Monday, July 03, 2006
MEXICO CONFIRMS THE TREND - TIED ELECTIONS
MEXICO CITY - Mexico's election results confirm a growing trend: tied elections. Not only does it bring back memories of the USA in 2000, but of the November 2005 presidential election in Honduras, the February, 2006, election in Costa Rica, and the April presidential election in Peru (not to mention the March mayoral election in San Salvador, El Salvador, which was won by 44 votes.) Why is this happening? I welcome your comments for a future column.

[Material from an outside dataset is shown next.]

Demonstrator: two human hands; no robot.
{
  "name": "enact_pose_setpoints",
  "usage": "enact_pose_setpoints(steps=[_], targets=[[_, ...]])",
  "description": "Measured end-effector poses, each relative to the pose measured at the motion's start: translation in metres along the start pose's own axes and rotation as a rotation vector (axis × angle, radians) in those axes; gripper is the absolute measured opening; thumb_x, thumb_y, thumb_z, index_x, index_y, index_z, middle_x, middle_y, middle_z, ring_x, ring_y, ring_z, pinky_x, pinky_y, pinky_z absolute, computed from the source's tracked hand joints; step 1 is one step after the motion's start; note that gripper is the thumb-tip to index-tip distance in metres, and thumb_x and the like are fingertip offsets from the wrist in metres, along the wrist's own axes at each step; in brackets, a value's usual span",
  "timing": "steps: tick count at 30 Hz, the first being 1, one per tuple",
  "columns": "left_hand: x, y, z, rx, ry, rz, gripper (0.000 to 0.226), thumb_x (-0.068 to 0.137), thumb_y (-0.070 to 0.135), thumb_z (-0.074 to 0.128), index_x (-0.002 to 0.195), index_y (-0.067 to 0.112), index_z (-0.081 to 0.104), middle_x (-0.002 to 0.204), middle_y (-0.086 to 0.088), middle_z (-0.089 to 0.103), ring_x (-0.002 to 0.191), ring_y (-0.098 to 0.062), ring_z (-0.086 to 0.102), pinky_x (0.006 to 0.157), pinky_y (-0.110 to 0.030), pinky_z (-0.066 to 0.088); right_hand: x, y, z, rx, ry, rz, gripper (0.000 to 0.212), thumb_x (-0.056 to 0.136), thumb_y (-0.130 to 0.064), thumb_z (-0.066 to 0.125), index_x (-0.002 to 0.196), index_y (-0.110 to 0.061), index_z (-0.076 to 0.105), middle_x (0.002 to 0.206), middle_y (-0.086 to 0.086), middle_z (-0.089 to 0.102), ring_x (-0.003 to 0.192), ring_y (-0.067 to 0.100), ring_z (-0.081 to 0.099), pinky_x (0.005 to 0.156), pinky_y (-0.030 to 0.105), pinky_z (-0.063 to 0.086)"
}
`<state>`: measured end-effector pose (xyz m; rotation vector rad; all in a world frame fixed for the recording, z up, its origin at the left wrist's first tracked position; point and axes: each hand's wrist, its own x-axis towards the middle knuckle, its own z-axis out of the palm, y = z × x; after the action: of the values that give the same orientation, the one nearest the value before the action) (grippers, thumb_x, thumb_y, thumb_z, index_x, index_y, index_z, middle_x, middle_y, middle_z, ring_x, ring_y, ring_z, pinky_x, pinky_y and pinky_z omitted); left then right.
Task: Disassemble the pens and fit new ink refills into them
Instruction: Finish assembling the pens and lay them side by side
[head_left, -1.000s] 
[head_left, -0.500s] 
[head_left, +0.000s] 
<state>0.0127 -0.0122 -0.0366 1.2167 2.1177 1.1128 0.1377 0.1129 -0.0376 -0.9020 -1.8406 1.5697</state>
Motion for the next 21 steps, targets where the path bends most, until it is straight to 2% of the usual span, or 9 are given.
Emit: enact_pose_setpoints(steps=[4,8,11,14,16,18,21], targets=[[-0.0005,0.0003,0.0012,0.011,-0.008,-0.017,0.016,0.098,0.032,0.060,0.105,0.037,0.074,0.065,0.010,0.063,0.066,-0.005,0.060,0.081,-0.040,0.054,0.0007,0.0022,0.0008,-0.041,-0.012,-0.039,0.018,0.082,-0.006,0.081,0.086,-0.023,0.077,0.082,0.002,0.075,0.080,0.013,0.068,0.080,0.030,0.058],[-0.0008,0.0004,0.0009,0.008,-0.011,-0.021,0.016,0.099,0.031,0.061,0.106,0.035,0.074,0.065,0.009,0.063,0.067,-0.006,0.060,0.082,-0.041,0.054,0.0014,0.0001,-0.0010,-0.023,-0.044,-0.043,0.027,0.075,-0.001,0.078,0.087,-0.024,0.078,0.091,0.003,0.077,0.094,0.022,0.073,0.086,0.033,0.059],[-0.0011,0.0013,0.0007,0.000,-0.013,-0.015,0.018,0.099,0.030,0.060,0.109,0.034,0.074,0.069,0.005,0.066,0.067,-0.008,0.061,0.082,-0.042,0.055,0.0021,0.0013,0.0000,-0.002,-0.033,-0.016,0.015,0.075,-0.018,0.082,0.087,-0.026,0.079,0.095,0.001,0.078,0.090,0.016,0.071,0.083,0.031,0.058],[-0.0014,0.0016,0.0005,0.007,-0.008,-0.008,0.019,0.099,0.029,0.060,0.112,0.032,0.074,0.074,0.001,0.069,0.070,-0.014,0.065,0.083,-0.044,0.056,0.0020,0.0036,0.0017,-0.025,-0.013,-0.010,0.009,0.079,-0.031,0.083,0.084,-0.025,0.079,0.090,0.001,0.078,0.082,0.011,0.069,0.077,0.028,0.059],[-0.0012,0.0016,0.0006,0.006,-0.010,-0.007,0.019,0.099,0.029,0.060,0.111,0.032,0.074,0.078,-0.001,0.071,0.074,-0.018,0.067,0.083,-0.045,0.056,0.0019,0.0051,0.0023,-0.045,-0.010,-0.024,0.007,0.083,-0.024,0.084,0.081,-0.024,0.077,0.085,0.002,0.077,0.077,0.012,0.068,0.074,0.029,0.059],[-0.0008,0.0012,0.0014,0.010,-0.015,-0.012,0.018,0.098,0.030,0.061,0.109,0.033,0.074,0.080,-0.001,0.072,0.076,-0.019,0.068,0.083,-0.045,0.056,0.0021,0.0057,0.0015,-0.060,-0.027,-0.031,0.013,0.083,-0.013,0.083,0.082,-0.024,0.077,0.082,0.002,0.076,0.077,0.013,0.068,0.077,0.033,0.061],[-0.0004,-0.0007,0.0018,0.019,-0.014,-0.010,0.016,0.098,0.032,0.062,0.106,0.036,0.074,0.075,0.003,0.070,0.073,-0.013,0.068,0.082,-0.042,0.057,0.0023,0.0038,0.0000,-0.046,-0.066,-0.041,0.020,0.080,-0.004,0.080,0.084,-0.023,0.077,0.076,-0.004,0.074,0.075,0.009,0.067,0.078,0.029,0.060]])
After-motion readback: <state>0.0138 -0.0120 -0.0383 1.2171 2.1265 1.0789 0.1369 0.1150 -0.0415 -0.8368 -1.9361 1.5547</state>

MY BET ON MEXICO’S ELECTION – AS OF MONDAY, 10:30 AM
MEXICO CITY – With the latest preliminary tally from the Federal Electoral Institute (IFE) showing government-backed candidate Felipe Calderon ahead by 1 percent of the vote with 96.6 % of the voting tables counted as of 10;30 am Monday, most pollsters say Calderon is the most likely winner of Sunday’s vote. Left-of-center candidate Andres Manuel Lopez Obrador would have to win the entire remaining 3.4 percent of the voting tables – something very unlikely, given that many of the still-to-be-counted voting places are in pro-Calderon states such as Jalisco. It now looks like the IFE will declare Calderon the winner later this week, Lopez Obrador will demand a recount and contest several polling sites results, and the issue will go to the electoral tribunal. This could take several days, or several weeks, to be resolved. I will update this later in the comments section.
COLUMN: MEXICO'S ELECTION RESULT IS THE WORST POSSIBLE SCENARIO
MEXICO CITY -- The virtual tie among Mexico's top presidential candidates in Sunday's election is one of the worst possible scenarios for this country: it creates new political tensions and the prospect that whoever wins will be politically weak, with no working majority in Congress. While President Vicente Fox won the 2000 election with 42 percent of the votes, the new president will win with only 36 percent of the votes. Read the full column here.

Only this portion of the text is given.